_What you should do_. Would you copy every line of the listing below that includes the word "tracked"?

_Data extract_.

————

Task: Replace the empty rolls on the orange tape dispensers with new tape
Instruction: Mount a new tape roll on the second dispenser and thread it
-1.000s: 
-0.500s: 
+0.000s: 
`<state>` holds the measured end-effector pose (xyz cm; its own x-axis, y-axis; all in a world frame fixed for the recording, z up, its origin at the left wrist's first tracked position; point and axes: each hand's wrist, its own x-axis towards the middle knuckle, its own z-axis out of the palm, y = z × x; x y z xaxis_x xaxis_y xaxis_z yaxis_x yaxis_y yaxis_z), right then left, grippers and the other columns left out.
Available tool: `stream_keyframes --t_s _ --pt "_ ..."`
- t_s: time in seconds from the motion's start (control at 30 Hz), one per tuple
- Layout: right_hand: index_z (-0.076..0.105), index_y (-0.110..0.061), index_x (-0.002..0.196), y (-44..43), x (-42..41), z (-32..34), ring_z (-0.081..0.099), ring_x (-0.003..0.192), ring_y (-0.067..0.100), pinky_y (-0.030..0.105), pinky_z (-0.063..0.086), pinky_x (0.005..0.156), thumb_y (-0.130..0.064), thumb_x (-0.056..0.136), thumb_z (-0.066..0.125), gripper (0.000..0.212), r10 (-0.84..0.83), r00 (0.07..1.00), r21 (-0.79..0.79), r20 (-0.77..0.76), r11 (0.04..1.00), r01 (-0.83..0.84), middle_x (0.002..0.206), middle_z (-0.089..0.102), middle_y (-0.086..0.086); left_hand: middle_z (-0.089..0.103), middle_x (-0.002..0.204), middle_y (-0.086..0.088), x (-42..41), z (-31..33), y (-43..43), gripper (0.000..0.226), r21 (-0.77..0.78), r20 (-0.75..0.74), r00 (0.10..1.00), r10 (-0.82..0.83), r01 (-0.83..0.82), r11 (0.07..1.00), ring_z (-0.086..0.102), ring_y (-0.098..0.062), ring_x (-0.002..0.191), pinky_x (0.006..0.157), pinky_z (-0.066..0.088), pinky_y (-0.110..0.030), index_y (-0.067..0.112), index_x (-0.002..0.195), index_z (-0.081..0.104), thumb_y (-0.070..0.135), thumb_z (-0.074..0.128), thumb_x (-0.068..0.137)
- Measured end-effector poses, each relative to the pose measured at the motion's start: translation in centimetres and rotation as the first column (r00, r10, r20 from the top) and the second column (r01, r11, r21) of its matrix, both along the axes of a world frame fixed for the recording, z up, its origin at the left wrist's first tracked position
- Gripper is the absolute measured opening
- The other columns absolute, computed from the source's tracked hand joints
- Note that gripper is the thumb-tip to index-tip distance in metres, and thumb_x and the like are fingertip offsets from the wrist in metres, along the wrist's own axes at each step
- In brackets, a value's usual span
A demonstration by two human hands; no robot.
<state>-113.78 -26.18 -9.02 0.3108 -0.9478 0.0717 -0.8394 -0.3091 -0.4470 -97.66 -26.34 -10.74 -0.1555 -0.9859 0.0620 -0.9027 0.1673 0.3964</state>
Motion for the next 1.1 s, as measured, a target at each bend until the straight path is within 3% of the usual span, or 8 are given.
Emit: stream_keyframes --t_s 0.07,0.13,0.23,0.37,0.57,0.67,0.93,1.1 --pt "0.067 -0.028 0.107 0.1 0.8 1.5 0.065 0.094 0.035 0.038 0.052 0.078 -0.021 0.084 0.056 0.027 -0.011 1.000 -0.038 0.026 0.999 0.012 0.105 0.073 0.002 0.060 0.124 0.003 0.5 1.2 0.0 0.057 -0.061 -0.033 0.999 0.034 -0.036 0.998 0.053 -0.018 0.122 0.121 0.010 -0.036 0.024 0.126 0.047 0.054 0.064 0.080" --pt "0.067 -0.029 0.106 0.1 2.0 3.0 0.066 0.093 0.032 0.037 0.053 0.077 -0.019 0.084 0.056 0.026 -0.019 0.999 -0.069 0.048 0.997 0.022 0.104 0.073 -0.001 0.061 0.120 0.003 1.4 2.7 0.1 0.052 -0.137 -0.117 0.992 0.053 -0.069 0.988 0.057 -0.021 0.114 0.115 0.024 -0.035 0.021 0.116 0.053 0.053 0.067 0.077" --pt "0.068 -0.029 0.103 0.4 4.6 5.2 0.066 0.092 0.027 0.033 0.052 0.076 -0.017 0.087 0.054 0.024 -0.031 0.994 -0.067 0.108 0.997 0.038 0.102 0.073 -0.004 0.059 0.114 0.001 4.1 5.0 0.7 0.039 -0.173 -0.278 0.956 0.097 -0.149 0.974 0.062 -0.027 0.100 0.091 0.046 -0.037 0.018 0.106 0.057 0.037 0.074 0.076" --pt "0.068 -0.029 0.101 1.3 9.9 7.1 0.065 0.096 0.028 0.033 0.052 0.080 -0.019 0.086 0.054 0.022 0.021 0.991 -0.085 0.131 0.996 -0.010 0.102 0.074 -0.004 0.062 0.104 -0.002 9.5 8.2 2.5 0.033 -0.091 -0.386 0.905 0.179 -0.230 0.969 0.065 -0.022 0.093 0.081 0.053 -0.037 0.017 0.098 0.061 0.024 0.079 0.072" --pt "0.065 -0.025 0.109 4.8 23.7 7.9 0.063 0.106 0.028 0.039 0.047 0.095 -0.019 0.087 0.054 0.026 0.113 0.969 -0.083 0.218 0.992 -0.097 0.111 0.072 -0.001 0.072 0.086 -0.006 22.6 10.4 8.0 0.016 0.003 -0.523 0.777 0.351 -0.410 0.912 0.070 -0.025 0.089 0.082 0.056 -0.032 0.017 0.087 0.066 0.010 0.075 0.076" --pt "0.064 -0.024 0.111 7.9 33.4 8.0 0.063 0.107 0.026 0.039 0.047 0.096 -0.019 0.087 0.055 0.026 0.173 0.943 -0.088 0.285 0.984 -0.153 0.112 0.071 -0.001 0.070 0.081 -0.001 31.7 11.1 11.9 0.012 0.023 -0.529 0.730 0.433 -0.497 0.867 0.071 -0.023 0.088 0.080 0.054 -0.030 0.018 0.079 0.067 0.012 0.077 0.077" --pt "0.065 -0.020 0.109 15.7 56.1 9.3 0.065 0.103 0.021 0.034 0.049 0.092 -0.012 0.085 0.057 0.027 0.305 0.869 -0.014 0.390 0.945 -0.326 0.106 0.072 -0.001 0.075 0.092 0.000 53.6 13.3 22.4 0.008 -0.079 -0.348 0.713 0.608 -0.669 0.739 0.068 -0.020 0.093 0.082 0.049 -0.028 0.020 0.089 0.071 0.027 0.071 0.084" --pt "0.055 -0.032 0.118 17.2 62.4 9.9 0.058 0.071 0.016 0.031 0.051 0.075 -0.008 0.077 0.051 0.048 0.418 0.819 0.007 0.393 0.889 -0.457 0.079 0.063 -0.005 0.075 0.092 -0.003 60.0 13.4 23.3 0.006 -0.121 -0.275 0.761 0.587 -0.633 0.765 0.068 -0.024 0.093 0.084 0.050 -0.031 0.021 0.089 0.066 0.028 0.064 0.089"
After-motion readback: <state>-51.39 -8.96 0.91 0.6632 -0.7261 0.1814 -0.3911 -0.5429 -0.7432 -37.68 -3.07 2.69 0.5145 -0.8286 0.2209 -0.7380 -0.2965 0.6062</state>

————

_Reply_.
`<state>` holds the measured end-effector pose (xyz cm; its own x-axis, y-axis; all in a world frame fixed for the recording, z up, its origin at the left wrist's first tracked position; point and axes: each hand's wrist, its own x-axis towards the middle knuckle, its own z-axis out of the palm, y = z × x; x y z xaxis_x xaxis_y xaxis_z yaxis_x yaxis_y yaxis_z), right then left, grippers and the other columns left out.
- Measured end-effector poses, each relative to the pose measured at the motion's start: translation in centimetres and rotation as the first column (r00, r10, r20 from the top) and the second column (r01, r11, r21) of its matrix, both along the axes of a world frame fixed for the recording, z up, its origin at the left wrist's first tracked position
- The other columns absolute, computed from the source's tracked hand joints

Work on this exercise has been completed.